One could use the primitive addition of JavaScript like so:

module Main

primPlus : Int -> Int -> IO Int
primPlus a b = mkForeign (FFun "%0 + %1" [FInt, FInt] FInt) a b

main : IO ()
main = do
  a <- primPlus 1 1
  b <- primPlus 1 2
  print (a, b)

Notice that the %n notation qualifies the position of the n-th argument given to our foreign function starting from 0. When you need a percent sign rather than a position simply use %% instead.

Passing functions to a foreign function is very similar. Let’s assume that we want to call the following function from the JavaScript world:

function twice(f, x) {
  return f(f(x));
}

We obviously need to pass a function f here (we can infer it from the way we use f in twice, it would be more obvious if JavaScript had types).

The JavaScript FFI is able to understand functions as arguments when you give it something of type FFunction. The following example code calls twice in JavaScript and returns the result to our Idris program:

module Main

twice : (Int -> Int) -> Int -> IO Int
twice f x = mkForeign (
  FFun "twice(%0,%1)" [FFunction FInt FInt, FInt] FInt
) f x

main : IO ()
main = do
  a <- twice (+1) 1
  print a

The program outputs 3, just like we expected.

Including external JavaScript files

Whenever one is working with JavaScript one might want to include external libraries or just some functions that she or he wants to call via FFI which are stored in external files. The JavaScript and NodeJS code generators understand the %include directive. Keep in mind that JavaScript and NodeJS are handled as different code generators, therefore you will have to state which one you want to target. This means that you can include different files for JavaScript and NodeJS in the same Idris source file.
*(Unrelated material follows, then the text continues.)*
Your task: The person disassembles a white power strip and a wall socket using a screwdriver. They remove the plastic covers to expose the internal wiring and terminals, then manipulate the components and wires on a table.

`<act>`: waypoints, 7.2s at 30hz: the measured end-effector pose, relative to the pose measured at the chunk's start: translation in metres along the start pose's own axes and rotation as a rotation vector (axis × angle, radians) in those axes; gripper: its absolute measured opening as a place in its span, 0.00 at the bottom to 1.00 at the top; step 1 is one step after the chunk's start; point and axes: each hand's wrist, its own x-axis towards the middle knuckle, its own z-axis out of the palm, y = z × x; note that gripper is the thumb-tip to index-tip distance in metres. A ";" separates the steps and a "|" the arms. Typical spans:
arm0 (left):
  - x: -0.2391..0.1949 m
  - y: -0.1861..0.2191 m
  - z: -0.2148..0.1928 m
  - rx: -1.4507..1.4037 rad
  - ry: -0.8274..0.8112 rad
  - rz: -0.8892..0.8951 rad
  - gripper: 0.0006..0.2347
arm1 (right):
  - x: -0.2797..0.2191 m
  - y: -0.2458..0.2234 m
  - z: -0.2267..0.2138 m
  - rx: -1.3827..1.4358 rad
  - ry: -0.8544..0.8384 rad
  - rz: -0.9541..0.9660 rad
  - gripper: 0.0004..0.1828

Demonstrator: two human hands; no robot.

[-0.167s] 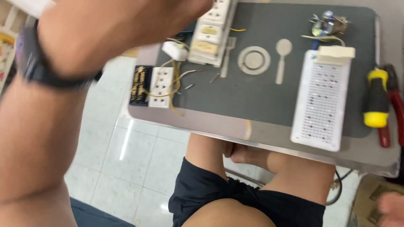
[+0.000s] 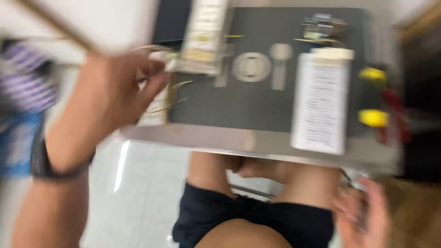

So whenever you want to add an external JavaScript file you can do this like so:

For NodeJS:

%include Node "path/to/external.js"

And for use in the browser:

%include JavaScript "path/to/external.js"

The given files will be added to the top of the generated code.

Including NodeJS modules

The NodeJS code generator can also include modules with the %lib directive.

%lib Node "fs"

This directive compiles into the following JavaScript

var fs = require("fs");

Shrinking down generated JavaScript

Idris can produce very big chunks of JavaScript code. However, the generated code can be minified using the closure-compiler from Google. Any other minifier is also suitable but closure-compiler offers advanced compilation that does some aggressive inlining and code elimination. Idris can take full advantage of this compilation mode and it’s highly recommended to use it when shipping a JavaScript application written in Idris.

Cumulativity

Since values can appear in types and vice versa, it is natural that types themselves have types. For example:

*universe> :t Nat
Nat : Type
*universe> :t Vect
Vect : Nat -> Type -> Type

But what about the type of Type? If we ask Idris it reports

*universe> :t Type
Type : Type 1

If Type were its own type, it would lead to an inconsistency due to Girard’s paradox , so internally there is a hierarchy of types (or universes):

Type : Type 1 : Type 2 : Type 3 : ...

Universes are cumulative, that is, if x : Type n we can also have that x : Type m, as long as n < m. The typechecker generates such universe constraints and reports an error if any inconsistencies are found. Ordinarily, a programmer does not need to worry about this, but it does prevent (contrived) programs such as the following:

myid : (a : Type) -> a -> a
myid _ x = x

idid :  (a : Type) -> a -> a
idid = myid _ myid

The application of myid to itself leads to a cycle in the universe hierarchy — myid’s first argument is a Type, which cannot be at a lower level than required if it is applied to itself.